WTO: Vehicle for Corporate
Hegemony
Globalisation is making many people
wealthy, but it is not about making the poor any richer.
The Canberra
Times, 30 November, 2000
Today
is the first anniversary of "The Battle of Seattle", in which street
protesters disrupted the Ministerial meeting of the World Trade
Organisation.
An image widely presented by media was of an ignorant,
violent
rabble opposing the inevitable march of progress and prosperity.
Thomas Friedman, New York Times columnist and evangelist for
globalisation,
vented an opinion typical of one view:
the protesters were "a Noah's ark of flat-earth
advocates, protectionist
trade unions and yuppies looking for their 1960s fix."
But who really were the ignorant parties in Seattle?
And who was violent?
The protesters were in fact very diverse, well informed and
overwhelmingly
peaceful. They included many
people from around the world with first-hand experience of the effects
of
globalisation. Their goal was to force the WTO, and the world, to
listen
to the voices of the vast majority of humanity whose interests are not
represented
within the WTO.
To this end a teach-in was organised for the weekend preceeding the WTO
conference,
featuring a diversity of speakers.
About 2,500 people managed to squeeze into the teach-in,
but evidently
not many mainstream reporters made it.
Nor did reporters seem to discover the welter of
material released
in the lead up to the conference, despite ample warning of the protests.
When the protests started, the media by-and-large seemed
to
be indifferent to or bewildered by the protesters' points of view.
The protests themselves involved peaceful resistance, for which many
people
had trained, some for hours, some for weeks.
They succeeded in disrupting the WTO conference by
blocking
movement in the streets around the conference site.
They overwhelmed police and other forces by weight of
numbers,
40,000 to 60,000 people from over 700 organisations.
One group, comprising perhaps 100 anarchists, conducted a well-planned
window-smashing program, targeting corporations whose practices they
regard as particularly exploitive.
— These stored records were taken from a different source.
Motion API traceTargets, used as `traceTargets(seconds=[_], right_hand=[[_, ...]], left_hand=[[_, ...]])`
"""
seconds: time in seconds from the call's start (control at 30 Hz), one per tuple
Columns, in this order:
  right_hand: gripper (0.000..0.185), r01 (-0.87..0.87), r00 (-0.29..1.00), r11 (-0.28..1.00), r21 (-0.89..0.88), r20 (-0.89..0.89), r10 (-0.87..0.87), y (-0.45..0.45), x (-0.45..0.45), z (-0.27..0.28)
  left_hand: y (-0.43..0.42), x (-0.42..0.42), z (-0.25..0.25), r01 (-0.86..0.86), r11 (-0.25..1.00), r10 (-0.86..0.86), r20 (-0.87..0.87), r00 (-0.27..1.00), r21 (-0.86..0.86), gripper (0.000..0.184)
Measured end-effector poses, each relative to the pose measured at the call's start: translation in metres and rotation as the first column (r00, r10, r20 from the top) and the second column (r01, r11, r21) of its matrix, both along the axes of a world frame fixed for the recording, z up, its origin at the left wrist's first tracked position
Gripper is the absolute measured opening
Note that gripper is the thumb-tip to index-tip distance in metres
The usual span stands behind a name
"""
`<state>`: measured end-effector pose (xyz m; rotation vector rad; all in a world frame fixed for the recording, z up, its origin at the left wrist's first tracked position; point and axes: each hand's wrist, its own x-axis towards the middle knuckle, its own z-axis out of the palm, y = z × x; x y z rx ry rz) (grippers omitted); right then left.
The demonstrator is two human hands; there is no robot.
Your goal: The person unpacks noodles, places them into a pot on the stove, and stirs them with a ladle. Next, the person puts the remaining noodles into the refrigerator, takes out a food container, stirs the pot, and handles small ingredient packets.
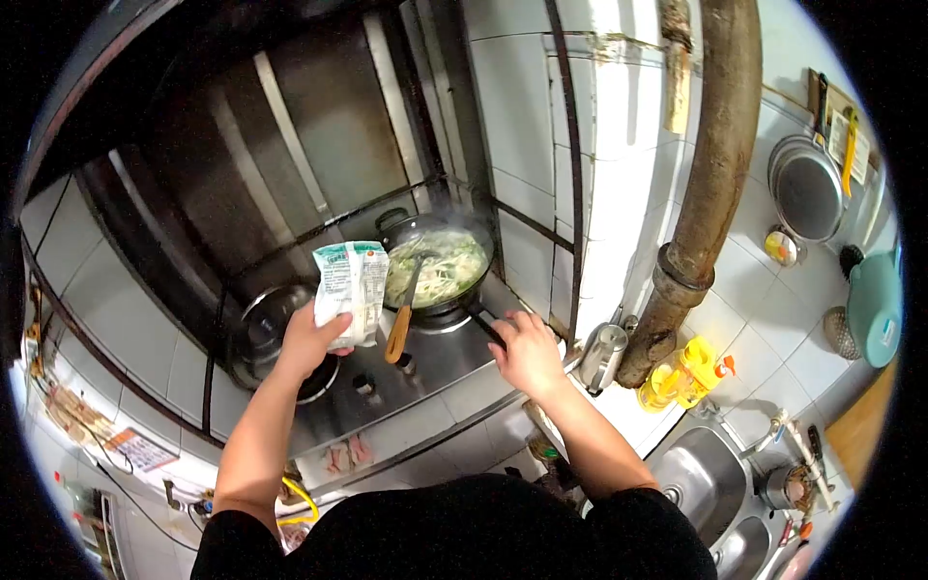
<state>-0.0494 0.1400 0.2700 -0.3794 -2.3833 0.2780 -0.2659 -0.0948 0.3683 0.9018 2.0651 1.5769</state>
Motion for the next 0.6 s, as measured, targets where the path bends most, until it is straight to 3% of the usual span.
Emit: traceTargets(seconds=[0.07, 0.1, 0.2, 0.23, 0.6], right_hand=[[0.043, 0.045, 0.996, 0.997, -0.066, 0.073, -0.041, 0.007, 0.001, -0.010], [0.057, 0.087, 0.988, 0.996, -0.011, 0.126, -0.085, 0.008, 0.000, -0.010], [0.064, 0.150, 0.912, 0.973, -0.173, 0.404, -0.069, 0.008, -0.001, -0.002], [0.065, 0.142, 0.896, 0.979, -0.143, 0.439, -0.066, 0.011, -0.003, -0.005], [0.059, 0.072, 0.864, 0.987, -0.143, 0.504, 0.010, 0.020, -0.001, 0.000]], left_hand=[[0.023, -0.022, 0.001, 0.034, 0.997, -0.036, -0.038, 0.999, -0.064, 0.035], [0.034, -0.027, 0.004, 0.041, 0.992, -0.049, -0.062, 0.997, -0.120, 0.035], [0.059, -0.045, 0.004, 0.045, 0.966, -0.076, -0.114, 0.991, -0.253, 0.034], [0.066, -0.049, 0.006, 0.037, 0.966, -0.067, -0.110, 0.992, -0.257, 0.034], [0.104, -0.075, 0.024, 0.007, 0.944, -0.086, -0.227, 0.970, -0.330, 0.030]])
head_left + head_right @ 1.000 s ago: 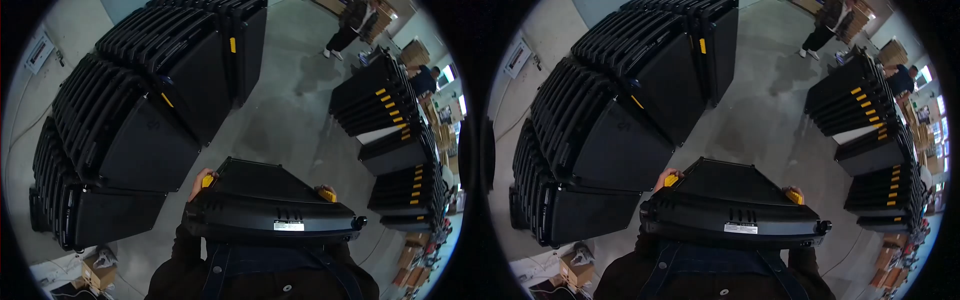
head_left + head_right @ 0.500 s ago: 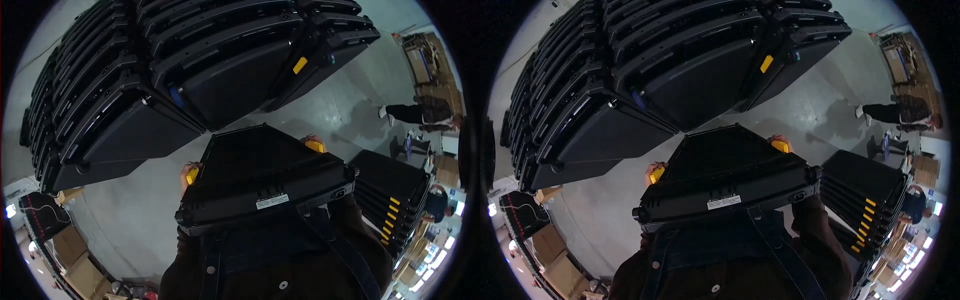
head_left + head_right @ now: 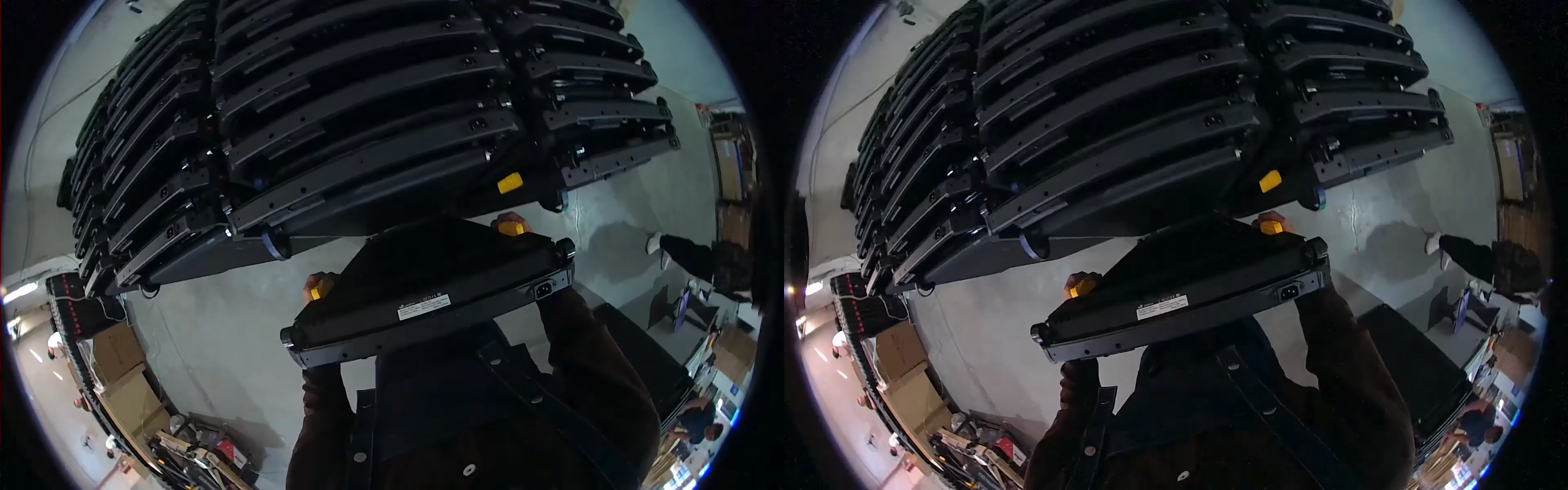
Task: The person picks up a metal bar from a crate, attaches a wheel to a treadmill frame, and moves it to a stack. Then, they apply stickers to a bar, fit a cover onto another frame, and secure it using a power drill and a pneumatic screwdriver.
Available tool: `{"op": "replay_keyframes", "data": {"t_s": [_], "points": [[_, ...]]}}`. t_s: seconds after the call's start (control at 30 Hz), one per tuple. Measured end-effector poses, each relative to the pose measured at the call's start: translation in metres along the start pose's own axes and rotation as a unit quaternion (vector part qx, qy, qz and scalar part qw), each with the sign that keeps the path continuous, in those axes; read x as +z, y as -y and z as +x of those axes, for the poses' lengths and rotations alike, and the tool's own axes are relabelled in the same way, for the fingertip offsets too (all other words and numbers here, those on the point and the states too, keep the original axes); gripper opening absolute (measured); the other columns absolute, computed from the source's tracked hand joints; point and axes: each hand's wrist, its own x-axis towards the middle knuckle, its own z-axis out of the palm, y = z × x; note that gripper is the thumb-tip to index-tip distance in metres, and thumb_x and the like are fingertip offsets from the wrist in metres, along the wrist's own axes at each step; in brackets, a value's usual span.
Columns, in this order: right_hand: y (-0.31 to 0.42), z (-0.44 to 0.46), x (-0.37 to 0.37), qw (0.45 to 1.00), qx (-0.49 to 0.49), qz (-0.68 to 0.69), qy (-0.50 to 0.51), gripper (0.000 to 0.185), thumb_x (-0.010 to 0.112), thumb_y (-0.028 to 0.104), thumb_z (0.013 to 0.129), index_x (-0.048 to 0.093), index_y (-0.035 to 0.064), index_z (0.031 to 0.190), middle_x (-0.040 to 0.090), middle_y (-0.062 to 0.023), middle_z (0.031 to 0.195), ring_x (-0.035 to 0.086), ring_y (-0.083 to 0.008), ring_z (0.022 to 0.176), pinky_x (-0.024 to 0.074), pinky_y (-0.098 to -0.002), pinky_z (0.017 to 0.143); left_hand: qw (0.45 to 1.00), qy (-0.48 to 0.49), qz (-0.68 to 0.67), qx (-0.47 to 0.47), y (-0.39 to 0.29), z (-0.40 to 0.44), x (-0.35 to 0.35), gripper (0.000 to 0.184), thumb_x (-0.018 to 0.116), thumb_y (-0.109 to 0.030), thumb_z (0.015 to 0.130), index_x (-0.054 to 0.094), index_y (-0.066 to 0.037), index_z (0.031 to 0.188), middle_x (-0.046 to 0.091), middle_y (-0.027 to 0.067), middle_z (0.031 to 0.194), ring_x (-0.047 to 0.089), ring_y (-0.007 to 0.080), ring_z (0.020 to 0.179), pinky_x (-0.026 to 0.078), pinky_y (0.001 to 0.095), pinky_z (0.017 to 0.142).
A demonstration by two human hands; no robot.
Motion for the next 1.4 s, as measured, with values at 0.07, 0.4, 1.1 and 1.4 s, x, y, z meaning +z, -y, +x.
{"op": "replay_keyframes", "data": {"t_s": [0.07,0.4,1.1,1.4], "points": [[0.0,0.017,0.0,0.995,0.017,0.096,-0.005,0.046,0.061,0.042,0.095,0.055,0.0076,0.126,0.059,-0.0133,0.123,0.055,-0.0305,0.12,0.0439,-0.045,0.103,0.985,0.143,-0.087,-0.051,-0.012,0.013,0.004,0.024,0.05,-0.032,0.101,0.059,-0.01,0.1,0.061,0.0067,0.096,0.058,0.0225,0.092,0.05,0.0336,0.086],[0.074,0.064,0.031,0.749,0.286,0.553,-0.226,0.043,0.056,0.04,0.098,0.054,0.0113,0.13,0.059,-0.0131,0.126,0.056,-0.0314,0.118,0.0462,-0.0521,0.098,0.941,0.245,-0.173,0.156,-0.038,0.031,0.055,0.033,0.054,-0.042,0.1,0.062,-0.017,0.12,0.062,0.0027,0.117,0.054,0.022,0.112,0.043,0.0406,0.101],[0.075,-0.076,0.481,0.822,0.375,-0.304,0.301,0.024,0.066,0.029,0.09,0.064,0.013,0.107,0.067,-0.0118,0.093,0.063,-0.0272,0.075,0.0512,-0.0448,0.062,0.322,-0.174,0.266,0.892,-0.413,-0.595,-0.051,0.012,0.06,-0.005,0.091,0.064,-0.002,0.103,0.063,0.0057,0.082,0.061,0.0141,0.068,0.048,0.0262,0.066],[0.099,0.072,0.862,0.752,0.414,-0.389,0.334,0.014,0.062,0.023,0.093,0.065,0.0103,0.099,0.066,-0.009,0.081,0.063,-0.0249,0.063,0.051,-0.041,0.053,0.187,-0.317,0.355,0.859,-0.551,-0.716,-0.229,0.01,0.064,-0.006,0.09,0.065,-0.003,0.1,0.064,0.0061,0.082,0.063,0.0164,0.07,0.05,0.0272,0.067]]}}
Predictably,
media focussed on these destructive acts and tarred the whole protest
with the
brush of violence.
So what was all the fuss about?
What's wrong with the WTO?
Many things are wrong with the WTO, and with the corporate
globalisation
that it is part of. Globalisation
is making many people wealthy, and it has dramatically increased
inequality,
both between countries and within countries.
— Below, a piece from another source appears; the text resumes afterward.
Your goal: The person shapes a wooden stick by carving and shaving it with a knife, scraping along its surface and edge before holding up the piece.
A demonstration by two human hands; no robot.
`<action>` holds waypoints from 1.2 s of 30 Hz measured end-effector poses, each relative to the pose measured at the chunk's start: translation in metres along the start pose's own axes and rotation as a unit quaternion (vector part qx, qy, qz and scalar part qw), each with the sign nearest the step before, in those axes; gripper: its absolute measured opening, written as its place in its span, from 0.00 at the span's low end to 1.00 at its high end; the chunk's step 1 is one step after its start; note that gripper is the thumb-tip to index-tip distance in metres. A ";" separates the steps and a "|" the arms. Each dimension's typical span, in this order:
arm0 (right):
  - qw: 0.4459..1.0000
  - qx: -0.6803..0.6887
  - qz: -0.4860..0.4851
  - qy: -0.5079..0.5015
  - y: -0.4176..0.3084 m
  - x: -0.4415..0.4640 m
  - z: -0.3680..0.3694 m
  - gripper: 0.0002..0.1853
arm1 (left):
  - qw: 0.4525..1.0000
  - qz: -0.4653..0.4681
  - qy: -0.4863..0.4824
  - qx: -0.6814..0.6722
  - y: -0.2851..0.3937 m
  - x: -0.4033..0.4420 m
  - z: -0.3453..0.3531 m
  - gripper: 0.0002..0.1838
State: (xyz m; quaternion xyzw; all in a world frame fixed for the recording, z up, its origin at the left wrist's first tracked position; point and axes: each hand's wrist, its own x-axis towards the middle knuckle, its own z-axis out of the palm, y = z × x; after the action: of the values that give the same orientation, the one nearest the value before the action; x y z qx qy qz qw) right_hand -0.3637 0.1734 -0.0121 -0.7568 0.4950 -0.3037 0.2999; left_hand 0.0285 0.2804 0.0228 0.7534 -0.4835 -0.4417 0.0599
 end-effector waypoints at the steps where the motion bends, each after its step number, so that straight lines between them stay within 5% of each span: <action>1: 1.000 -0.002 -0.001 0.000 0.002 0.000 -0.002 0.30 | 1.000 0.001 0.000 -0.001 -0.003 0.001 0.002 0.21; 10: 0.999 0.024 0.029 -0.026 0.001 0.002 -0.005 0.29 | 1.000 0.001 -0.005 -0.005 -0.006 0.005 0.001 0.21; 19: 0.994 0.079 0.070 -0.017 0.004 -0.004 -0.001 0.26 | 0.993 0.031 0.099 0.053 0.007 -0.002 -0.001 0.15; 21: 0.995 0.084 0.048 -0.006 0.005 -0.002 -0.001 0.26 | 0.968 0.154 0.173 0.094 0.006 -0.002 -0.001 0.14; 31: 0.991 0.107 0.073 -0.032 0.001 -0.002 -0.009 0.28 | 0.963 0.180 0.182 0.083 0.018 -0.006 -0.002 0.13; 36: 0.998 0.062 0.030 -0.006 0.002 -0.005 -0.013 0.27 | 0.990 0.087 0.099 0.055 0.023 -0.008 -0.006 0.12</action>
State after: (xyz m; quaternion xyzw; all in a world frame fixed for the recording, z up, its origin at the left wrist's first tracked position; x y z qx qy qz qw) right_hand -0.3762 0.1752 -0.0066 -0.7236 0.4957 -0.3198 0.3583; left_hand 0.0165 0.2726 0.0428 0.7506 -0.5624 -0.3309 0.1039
However, globalisation is not making the poor any richer.
In fact, the poorest in the poor countries are worse off, and the
poorest
in many wealthy countries are also worse off.
Even in the USA, people on average incomes were no
better off
at the end of the 1990s than at their beginning, despite the so-called
economic
boom. So globalisation is not
yielding prosperity for billions of people around the world.
That claim is hype.
Globalisation is really about corporate hegemony.
Gargantuan transnational corporations are to have power
over
people, nations and resources of all kinds.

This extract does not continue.